In January of last year, Lehman Brothers Holdings Inc agreed to boost its office space in the World Financial Center by 40 percent. City officials called it a vote of confidence in lower Manhattan's future.
That was before terrorists steered two jets into the 110-story towers of the World Trade Center, sending debris hurtling onto the World Financial Center complex across the street. Girders pierced the facade, damaging a new US$35 million trading floor.
Weeks later, holed up in makeshift offices at a Sheraton hotel, Lehman executives decided to leave downtown, the firm's home of 143 years, rather than face a daily reminder of the attacks. They put their offices up for sale and sublease and paid US$650 million for a 32-story building north in midtown's Times Square.
"There was the scare at the time of the chemicals in the air," said Thomas Russo, a vice chairman of the fourth-largest securities firm. "We didn't know the answers to a lot of things. We took what we thought was the quickest route to get us back together again."
Sept. 11 accelerated a decades-long exodus of securities businesses from the southern tip of Manhattan to midtown and elsewhere. Spurning federal, state and city incentives to stay, Cantor Fitzgerald LP, Salomon Smith Barney, Morgan Stanley and others followed Lehman. The New York Stock Exchange is planning a second trading floor outside lower Manhattan.

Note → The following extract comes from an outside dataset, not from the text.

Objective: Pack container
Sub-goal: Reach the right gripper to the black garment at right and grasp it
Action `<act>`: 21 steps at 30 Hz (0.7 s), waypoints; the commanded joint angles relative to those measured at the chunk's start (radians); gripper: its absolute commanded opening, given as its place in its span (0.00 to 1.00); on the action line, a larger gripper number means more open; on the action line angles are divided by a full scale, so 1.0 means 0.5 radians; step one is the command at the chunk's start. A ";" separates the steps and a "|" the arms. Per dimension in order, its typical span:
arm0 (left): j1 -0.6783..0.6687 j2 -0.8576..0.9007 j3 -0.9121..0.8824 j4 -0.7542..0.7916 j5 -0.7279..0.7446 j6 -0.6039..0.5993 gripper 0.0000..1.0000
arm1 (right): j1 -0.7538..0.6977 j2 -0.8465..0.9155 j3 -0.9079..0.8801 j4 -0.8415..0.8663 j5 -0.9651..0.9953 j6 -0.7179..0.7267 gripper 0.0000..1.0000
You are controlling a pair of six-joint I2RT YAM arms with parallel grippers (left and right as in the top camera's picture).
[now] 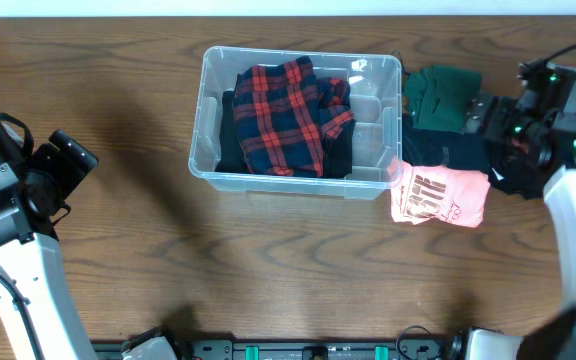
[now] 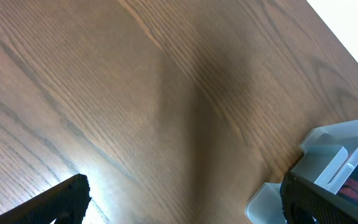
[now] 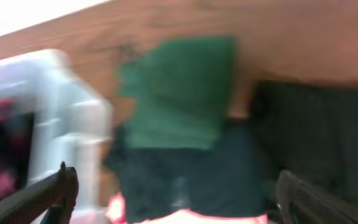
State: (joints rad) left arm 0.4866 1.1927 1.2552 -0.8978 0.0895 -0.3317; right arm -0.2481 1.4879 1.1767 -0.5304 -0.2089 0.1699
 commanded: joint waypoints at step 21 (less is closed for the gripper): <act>0.008 0.008 -0.005 -0.006 -0.024 0.041 0.98 | -1.065 1.060 0.044 0.257 -0.684 -0.058 0.92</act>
State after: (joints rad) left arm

About 85 percent of the 62,467 jobs that left downtown in the past year were finance related, according to TenantWise.com, an online property brokerage. The office vacancy rate is 20 percent, the highest since the early 1990s and up from 9 percent before Sept 11.

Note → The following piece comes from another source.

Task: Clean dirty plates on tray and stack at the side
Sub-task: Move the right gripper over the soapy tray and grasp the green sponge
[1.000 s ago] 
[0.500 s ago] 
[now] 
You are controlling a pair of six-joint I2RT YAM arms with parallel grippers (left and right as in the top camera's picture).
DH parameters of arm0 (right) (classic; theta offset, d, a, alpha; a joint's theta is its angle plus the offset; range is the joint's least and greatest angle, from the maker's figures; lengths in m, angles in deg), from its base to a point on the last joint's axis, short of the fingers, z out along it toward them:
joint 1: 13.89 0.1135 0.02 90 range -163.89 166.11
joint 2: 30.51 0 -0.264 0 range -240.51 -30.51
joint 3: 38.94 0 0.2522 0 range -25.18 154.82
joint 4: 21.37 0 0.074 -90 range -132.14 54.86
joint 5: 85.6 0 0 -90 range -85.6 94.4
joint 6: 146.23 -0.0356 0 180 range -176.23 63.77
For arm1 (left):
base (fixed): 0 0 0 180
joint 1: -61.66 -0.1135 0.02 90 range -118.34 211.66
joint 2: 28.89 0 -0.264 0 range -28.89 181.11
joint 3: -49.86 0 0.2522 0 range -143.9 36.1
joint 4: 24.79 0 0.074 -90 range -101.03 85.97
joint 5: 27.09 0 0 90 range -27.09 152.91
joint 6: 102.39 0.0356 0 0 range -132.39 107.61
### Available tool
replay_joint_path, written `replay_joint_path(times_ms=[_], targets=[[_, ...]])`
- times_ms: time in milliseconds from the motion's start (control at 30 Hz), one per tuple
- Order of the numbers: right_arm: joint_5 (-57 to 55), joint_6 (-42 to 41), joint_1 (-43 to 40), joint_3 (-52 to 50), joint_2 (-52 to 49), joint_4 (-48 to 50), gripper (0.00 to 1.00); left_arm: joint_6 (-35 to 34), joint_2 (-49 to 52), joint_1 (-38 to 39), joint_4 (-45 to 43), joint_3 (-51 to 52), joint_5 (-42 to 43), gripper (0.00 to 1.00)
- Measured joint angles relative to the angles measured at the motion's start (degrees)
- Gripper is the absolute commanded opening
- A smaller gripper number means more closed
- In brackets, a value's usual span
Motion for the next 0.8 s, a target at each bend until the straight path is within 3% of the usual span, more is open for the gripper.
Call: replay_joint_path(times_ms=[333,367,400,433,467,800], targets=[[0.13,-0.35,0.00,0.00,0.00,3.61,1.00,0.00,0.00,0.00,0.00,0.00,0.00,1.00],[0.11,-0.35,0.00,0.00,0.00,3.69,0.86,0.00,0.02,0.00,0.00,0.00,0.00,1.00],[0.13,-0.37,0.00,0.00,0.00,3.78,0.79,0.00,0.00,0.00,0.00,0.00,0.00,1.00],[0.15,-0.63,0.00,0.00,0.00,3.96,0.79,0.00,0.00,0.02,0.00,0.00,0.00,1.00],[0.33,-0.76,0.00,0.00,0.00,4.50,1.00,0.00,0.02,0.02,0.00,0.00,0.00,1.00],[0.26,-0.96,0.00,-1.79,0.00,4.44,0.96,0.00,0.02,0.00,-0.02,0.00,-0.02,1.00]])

"We worked from 1995 to 2001 to get downtown going," said Kathryn Wylde, president of the New York City Partnership & Chamber of Commerce. "We are starting again from scratch."
Citigroup Inc, whose Salomon unit was downtown's second-largest tenant behind Merrill Lynch & Co, was forced out of 1.2 million square feet in the collapse of 7 World Trade Center. The firm sent employees to midtown, Rutherford, New Jersey, and Stamford, Connecticut.
Among the chief reasons cited for leaving downtown is employees' difficulty in getting to work. The attack destroyed a subway terminal bringing 60,000 commuters a day from New Jersey. A new transportation hub may be three to five years away, said New York Governor George Pataki.
"I don't think anyone can discount the importance of the transportation disruption," said Mary Ann Tighe, head of the New York region for property broker CB Richard Ellis Services Inc.
Contrary to predictions that the attacks would drive businesses out of New York, 60 percent of the jobs landed in midtown, home to such landmarks as Rockefeller Center. Twenty-eight percent ended up across the Hudson River in New Jersey and 12 percent headed elsewhere, including Brooklyn, according to TenantWise.
Bond trader Cantor Fitzgerald, a Trade Center tenant that lost about 650 employees in attack, relocated to 135 East 57th Street, reuniting employees scattered in temporary offices.
The office vacancy rate in midtown is 8.6 percent, the second lowest in the US, trailing Washington at 5.7 percent, according to CB Richard. New York office building sales are on track to at least match their second best year on record, even though only one transaction occurred downtown.